## HOW TO COMPLETE THIS TASK
Lines of the material that include the string "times" should be returned.
======== EXERCISE DATA
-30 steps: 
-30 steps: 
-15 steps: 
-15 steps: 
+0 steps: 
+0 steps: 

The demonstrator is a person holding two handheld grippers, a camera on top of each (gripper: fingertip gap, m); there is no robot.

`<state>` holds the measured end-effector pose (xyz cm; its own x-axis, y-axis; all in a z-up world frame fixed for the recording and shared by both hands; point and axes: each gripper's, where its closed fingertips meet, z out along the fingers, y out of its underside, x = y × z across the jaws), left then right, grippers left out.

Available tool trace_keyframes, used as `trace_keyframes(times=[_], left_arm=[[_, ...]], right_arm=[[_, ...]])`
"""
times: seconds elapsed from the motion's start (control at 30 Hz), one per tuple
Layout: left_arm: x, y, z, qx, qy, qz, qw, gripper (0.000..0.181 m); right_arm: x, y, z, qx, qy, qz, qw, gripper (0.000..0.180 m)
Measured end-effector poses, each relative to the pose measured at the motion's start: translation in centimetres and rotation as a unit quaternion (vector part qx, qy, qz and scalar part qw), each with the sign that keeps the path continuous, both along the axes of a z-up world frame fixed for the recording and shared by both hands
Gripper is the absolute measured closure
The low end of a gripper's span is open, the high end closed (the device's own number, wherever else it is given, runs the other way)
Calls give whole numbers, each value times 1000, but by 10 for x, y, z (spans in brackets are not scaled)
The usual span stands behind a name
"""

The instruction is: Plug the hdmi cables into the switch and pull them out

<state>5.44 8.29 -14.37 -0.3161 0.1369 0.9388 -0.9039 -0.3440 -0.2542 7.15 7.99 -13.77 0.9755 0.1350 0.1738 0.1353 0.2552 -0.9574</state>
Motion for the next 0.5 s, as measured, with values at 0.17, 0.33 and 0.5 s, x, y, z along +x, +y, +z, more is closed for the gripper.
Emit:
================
## PROBLEM SOLUTION
Available tool trace_keyframes, used as `trace_keyframes(times=[_], left_arm=[[_, ...]], right_arm=[[_, ...]])`
times: seconds elapsed from the motion's start (control at 30 Hz), one per tuple
Calls give whole numbers, each value times 1000, but by 10 for x, y, z (spans in brackets are not scaled)

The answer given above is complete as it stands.